» Problem to work on: All that should come back is the lines of the data below from the one containing "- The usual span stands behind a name" to the one containing "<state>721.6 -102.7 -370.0", inclusive, exactly as they stand.

↓

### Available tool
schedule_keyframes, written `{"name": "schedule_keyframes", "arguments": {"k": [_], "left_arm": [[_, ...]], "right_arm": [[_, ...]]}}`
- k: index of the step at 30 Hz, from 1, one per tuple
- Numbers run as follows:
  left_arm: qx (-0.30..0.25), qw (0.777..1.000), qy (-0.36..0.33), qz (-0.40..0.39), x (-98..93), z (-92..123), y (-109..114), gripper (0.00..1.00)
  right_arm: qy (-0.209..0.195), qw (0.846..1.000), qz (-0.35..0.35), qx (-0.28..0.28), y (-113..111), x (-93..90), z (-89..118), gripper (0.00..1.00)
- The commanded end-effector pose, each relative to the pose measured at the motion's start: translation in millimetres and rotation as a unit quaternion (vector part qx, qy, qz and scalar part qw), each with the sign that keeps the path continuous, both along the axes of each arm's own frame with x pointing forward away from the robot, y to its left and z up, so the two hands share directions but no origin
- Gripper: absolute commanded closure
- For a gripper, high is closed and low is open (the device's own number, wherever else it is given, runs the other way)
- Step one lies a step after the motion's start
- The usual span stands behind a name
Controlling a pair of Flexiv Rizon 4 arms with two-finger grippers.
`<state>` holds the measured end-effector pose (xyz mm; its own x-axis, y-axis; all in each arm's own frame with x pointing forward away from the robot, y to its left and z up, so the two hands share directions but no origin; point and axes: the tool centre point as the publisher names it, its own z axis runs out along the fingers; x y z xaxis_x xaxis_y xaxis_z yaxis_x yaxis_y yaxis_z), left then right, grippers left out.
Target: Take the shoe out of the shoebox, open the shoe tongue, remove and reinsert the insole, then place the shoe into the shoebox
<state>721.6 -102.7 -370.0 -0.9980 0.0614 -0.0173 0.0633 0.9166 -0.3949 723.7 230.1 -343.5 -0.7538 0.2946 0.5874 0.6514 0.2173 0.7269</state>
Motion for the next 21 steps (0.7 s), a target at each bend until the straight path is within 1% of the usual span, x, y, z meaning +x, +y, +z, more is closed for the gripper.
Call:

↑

» Answer for this exercise:
- The usual span stands behind a name
Controlling a pair of Flexiv Rizon 4 arms with two-finger grippers.
`<state>` holds the measured end-effector pose (xyz mm; its own x-axis, y-axis; all in each arm's own frame with x pointing forward away from the robot, y to its left and z up, so the two hands share directions but no origin; point and axes: the tool centre point as the publisher names it, its own z axis runs out along the fingers; x y z xaxis_x xaxis_y xaxis_z yaxis_x yaxis_y yaxis_z), left then right, grippers left out.
Target: Take the shoe out of the shoebox, open the shoe tongue, remove and reinsert the insole, then place the shoe into the shoebox
<state>721.6 -102.7 -370.0 -0.9980 0.0614 -0.0173 0.0633 0.9166 -0.3949 723.7 230.1 -343.5 -0.7538 0.2946 0.5874 0.6514 0.2173 0.7269</state>

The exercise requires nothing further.